» **What is being asked**
Which lines in the data below contain the word "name"? Copy each of them.

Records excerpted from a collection
* * *
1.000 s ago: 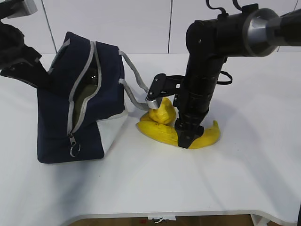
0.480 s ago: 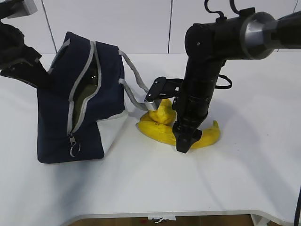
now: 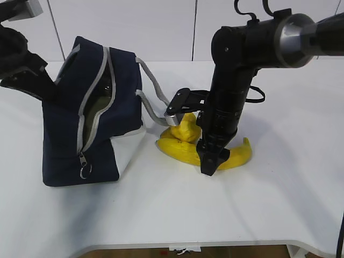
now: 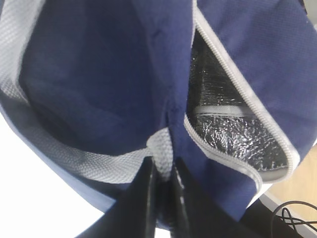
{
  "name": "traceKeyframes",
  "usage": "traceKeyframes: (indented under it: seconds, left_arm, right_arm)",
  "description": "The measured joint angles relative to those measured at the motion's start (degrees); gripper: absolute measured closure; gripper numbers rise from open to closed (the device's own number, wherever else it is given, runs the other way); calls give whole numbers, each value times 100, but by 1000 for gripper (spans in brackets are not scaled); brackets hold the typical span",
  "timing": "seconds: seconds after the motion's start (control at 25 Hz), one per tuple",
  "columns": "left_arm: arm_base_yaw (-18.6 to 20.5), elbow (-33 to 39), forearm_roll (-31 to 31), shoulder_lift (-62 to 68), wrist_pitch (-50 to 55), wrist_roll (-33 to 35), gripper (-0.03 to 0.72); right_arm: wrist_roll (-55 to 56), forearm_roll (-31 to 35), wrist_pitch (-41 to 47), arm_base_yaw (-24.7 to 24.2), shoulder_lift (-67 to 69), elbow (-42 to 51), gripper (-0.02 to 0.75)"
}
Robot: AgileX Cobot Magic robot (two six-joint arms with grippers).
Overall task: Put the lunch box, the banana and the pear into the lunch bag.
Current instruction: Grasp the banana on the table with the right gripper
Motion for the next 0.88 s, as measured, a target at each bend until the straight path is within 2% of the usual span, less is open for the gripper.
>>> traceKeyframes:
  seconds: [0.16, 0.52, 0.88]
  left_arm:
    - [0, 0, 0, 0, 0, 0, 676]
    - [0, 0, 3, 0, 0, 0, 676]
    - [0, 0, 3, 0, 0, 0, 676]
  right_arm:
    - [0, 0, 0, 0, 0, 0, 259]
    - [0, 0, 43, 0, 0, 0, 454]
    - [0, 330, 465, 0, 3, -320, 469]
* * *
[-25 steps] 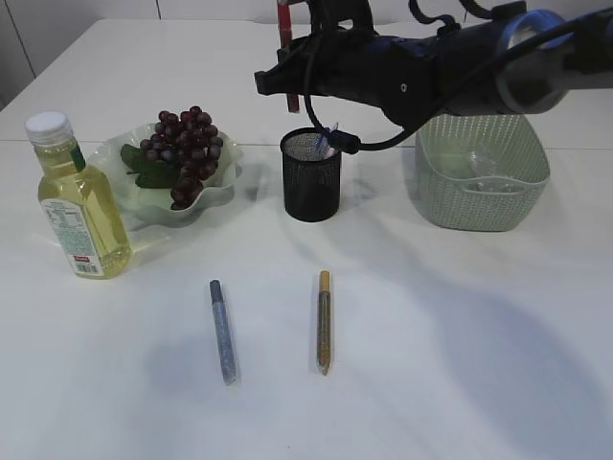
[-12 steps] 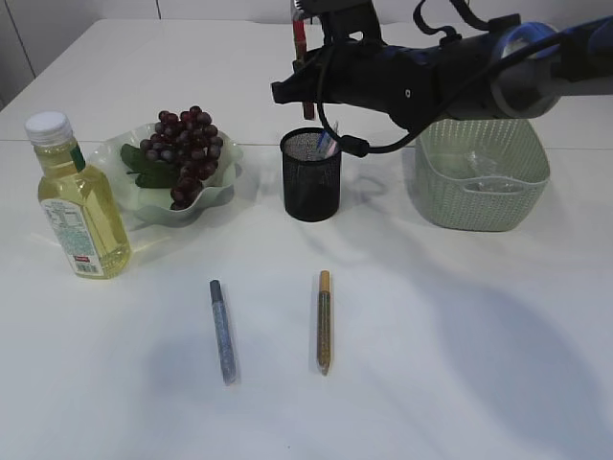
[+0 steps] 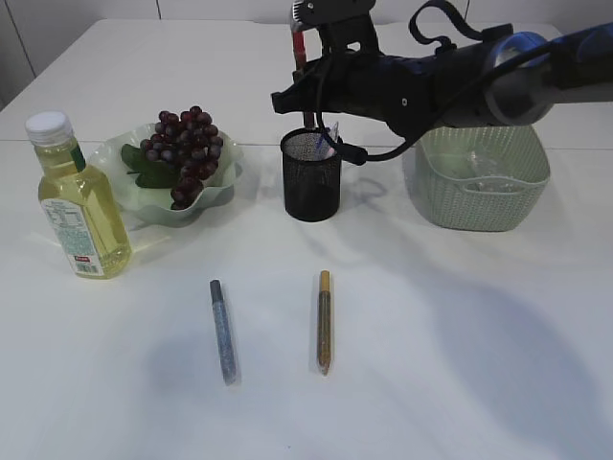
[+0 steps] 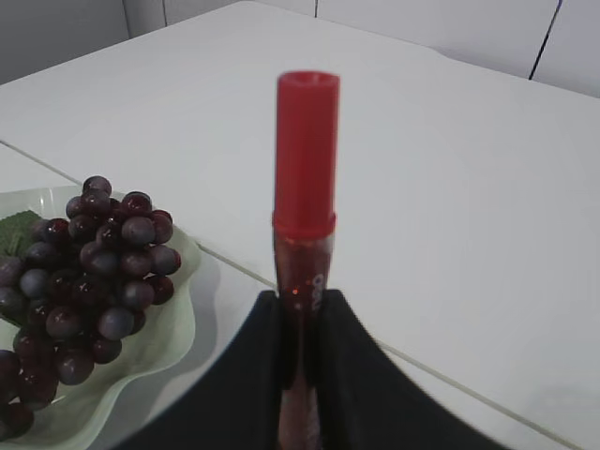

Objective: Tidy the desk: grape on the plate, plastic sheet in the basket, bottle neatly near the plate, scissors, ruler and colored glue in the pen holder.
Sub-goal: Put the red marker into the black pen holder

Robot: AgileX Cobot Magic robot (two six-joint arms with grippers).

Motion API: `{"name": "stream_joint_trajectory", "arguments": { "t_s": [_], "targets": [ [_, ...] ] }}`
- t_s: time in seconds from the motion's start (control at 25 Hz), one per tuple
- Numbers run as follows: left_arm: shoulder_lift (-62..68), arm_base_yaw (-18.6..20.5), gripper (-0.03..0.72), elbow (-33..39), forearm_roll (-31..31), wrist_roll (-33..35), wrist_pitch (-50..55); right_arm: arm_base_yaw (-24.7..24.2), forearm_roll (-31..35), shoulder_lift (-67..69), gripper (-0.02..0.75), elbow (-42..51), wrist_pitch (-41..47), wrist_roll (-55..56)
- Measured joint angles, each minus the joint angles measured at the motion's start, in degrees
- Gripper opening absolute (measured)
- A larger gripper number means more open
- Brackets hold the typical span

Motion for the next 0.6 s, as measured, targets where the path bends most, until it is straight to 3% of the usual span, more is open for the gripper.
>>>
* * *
» **Exercise answer**
  "name": "traceKeyframes",
Motion API: `{"name": "stream_joint_trajectory", "arguments": { "t_s": [_], "targets": [ [_, ...] ] }}`

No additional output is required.